Девушка, изможденная, всхлипывающая, лежит под ним, но ослабить хватку не в силах, скованная ужасом из-за голосов — они раздаются совсем рядом с ней, с ее лежащей в траве головой, не останавливайся, нет, что вы такое делаете, вы двое, вы думаете, я ни о чем не догадываюсь, думаете, я про вас не знаю, что я не следила за вами все эти месяцы, давайте, продолжайте, два дурня, какие же вы двое жалкие дурни, — Лея смеется, злобно, ликующе, в зубах у нее зажата травинка или соломинка, и она щекочет бедного Гидеона, проводит невидимую черточку от его уха до губ и обратно, и щекочет его, щекочет, засовывает травинку ему в ухо, ведет ею по его опутанной венами шее, по влажному от пота плечу. Вы думаете, я не знаю о том, что происходит у меня в доме, думаете, я не вижу, как вы переглядываетесь и шепчетесь, вы, двое дурней.
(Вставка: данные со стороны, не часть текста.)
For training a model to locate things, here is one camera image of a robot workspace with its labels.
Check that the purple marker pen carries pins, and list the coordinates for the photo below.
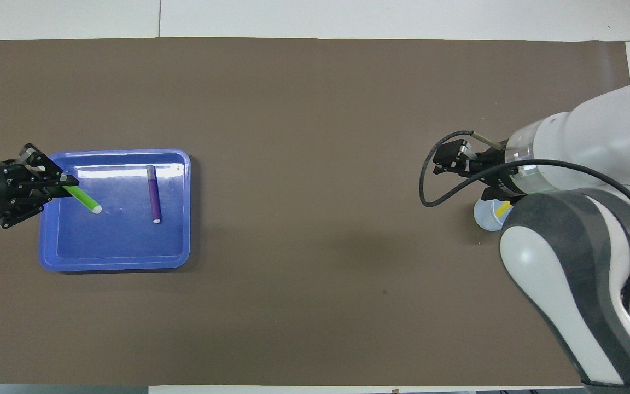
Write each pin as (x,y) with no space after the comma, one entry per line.
(154,197)

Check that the clear plastic cup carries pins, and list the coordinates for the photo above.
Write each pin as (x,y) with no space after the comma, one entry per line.
(484,219)

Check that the blue plastic tray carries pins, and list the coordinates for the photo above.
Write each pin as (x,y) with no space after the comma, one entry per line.
(123,241)

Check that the green marker pen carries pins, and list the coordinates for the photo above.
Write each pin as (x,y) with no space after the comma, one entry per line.
(84,199)

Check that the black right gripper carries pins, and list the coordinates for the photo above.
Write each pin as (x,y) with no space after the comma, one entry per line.
(498,164)

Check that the yellow marker pen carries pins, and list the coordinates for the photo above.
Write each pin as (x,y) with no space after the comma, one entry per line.
(504,208)

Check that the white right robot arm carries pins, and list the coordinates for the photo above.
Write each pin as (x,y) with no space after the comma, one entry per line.
(594,137)

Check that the brown table mat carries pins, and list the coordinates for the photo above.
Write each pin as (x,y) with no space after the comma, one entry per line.
(293,137)

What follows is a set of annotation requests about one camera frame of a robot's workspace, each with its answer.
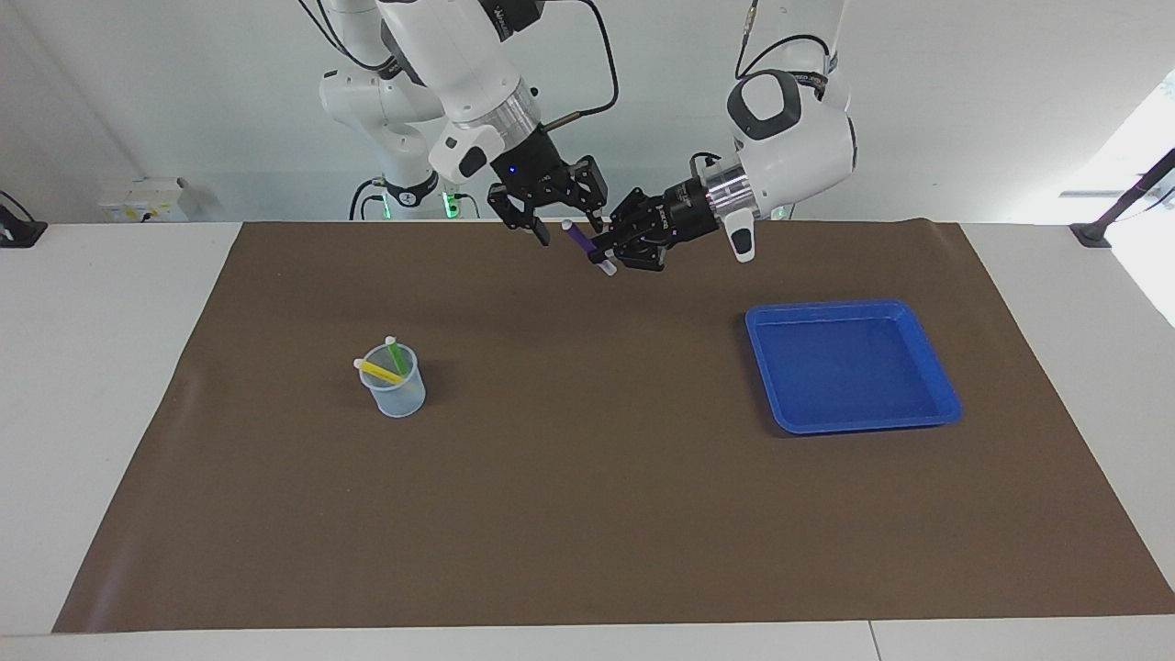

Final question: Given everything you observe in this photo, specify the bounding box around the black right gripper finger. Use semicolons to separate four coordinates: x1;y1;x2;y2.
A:
486;184;553;248
568;156;610;232

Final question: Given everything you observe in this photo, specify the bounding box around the purple marker pen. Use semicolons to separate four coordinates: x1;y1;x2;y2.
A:
562;218;619;277

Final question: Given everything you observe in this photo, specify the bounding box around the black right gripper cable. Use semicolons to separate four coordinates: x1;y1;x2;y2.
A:
542;0;621;129

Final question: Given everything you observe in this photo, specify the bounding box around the black clamp stand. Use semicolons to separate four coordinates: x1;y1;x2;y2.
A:
1069;147;1175;249

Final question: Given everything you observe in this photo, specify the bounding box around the brown table mat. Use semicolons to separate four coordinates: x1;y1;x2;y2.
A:
52;218;1175;634

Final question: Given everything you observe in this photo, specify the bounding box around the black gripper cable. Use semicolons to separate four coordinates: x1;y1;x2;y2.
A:
542;0;621;129
688;0;836;180

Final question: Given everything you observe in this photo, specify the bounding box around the white wall socket box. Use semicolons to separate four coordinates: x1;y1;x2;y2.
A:
99;177;189;224

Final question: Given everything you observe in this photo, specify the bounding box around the blue plastic tray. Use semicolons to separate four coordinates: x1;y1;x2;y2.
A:
744;299;963;435

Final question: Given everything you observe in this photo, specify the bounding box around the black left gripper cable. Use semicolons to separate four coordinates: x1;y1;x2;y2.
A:
688;0;836;180

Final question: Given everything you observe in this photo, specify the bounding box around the black table mount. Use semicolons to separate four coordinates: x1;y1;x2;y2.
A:
0;190;49;249

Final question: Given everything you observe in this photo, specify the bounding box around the translucent plastic cup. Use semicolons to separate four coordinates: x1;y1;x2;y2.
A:
358;343;427;420

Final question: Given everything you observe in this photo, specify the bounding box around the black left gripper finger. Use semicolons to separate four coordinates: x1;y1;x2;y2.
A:
591;236;667;274
606;189;650;242
Травинкой по его спине, по позвоночнику, а затем ее теплая влажная рука опускается на его спину, трет его копчик, трет у самого основания его спины, трет с такой силой, что Гидеона охватывает исступление, и оттуда, из этого исступления, нет надежды вернуться, хотя даже в последнем приступе он умоляет: нет, пожалуйста, не надо, перестань, нет, нет…
Поэт
О Вёрноне, двоюродном дяде Джермейн, преждевременно поседевшем, миловидном, с глазами разного цвета, которые приводили ее в восторг (Вёрнон обожал, присев перед ней на корточки, по очереди закрывать глаза — голубой глаз, потом карий, потом опять голубой, а малышка ахала, что-то лепетала и махала кулачками — порой она, переполненная радостью, зажмуривалась и заливалась смехом, а игра становилась все увлекательнее: карий глаз, голубой, карий, голубой, они открывались и закрывались все быстрее, пока по щекам Вёрнона не начинали течь слезы, скатываясь прямо в бороду) — о нем в семье открыто, с чисто бельфлёровской «честностью» говорили, что он разочаровал всех родных, особенно собственного отца; не только потому, что он, очевидно, был неспособен складывать в столбик числа (навык, который Бромвел освоил в двухлетнем возрасте) или участвовать в семейных беседах на такие вечные темы, как процентные ставки, долги, займы, закладные, арендаторы, инвестиции и рыночная стоимость различных активов Бельфлёров; и даже не потому, что он был узкоплечим, рассеянным, вечно извиняющимся холостяком, чье лицо — как однажды в сердцах воскликнула его племянница Иоланда — напоминало кусок старого сыра и чья бесформенная одежда, которую он крайне редко менял, источала запах лука, пота, одиночества и растерянности и гниющих фруктов (он рассовывал по карманам огрызки яблок и груш, апельсиновую и банановую кожуру и даже недоеденные помидоры; обычно он жевал их прямо во время прогулки, сочиняя стихи, которые записывал на клочках бумаги, а их тоже совал в карманы, зачастую не осознавая, что он делает); и не из-за его — как бы поточнее выразиться — чудаковатости (вряд ли он сможет найти себе невесту из знатной или обеспеченной семьи, да и вообще невесту); нет — разочаровывало в нем само его присутствие, само существование.
Разумеется, его родные не использовали подобные слова. Но использовали другие, и довольно часто.
«Помни, что ты Бельфлёр», — раздраженно выговаривал Хайрам Вёрнону, когда тот отправлялся на очередную прогулку (иногда он уходил не дальше кладбища или деревни, а временами обходил кругом все озеро и объявлялся в Бушкилз-Ферри, где, несмотря на всю свою застенчивость — в присутствии других людей, даже родственников, щеки у него розовели, будто обветренные, — принимался декламировать свои новые стихи; случалось это в магазинах, на комбикормовом заводе и даже в какой-нибудь таверне, где собирались работяги с предприятий Бельфлёров). Иногда его поэтическое вдохновение (он утверждал, что ему надиктовывает Господь) настолько захватывало его, что он шел куда глаза глядят и блуждал в дебрях по течению Нотоги или у подножия холмов, причем в самую скверную погоду. Однажды он исчез на семнадцать дней и его разыскивали с собаками; Вёрнон лежал, ослабевший от истощения и стихотворной «бури», в полуразрушенной трапперской хижине у подножия Маунт-Чаттарой, в сорока милях к северо-востоку от Лейк-Нуар.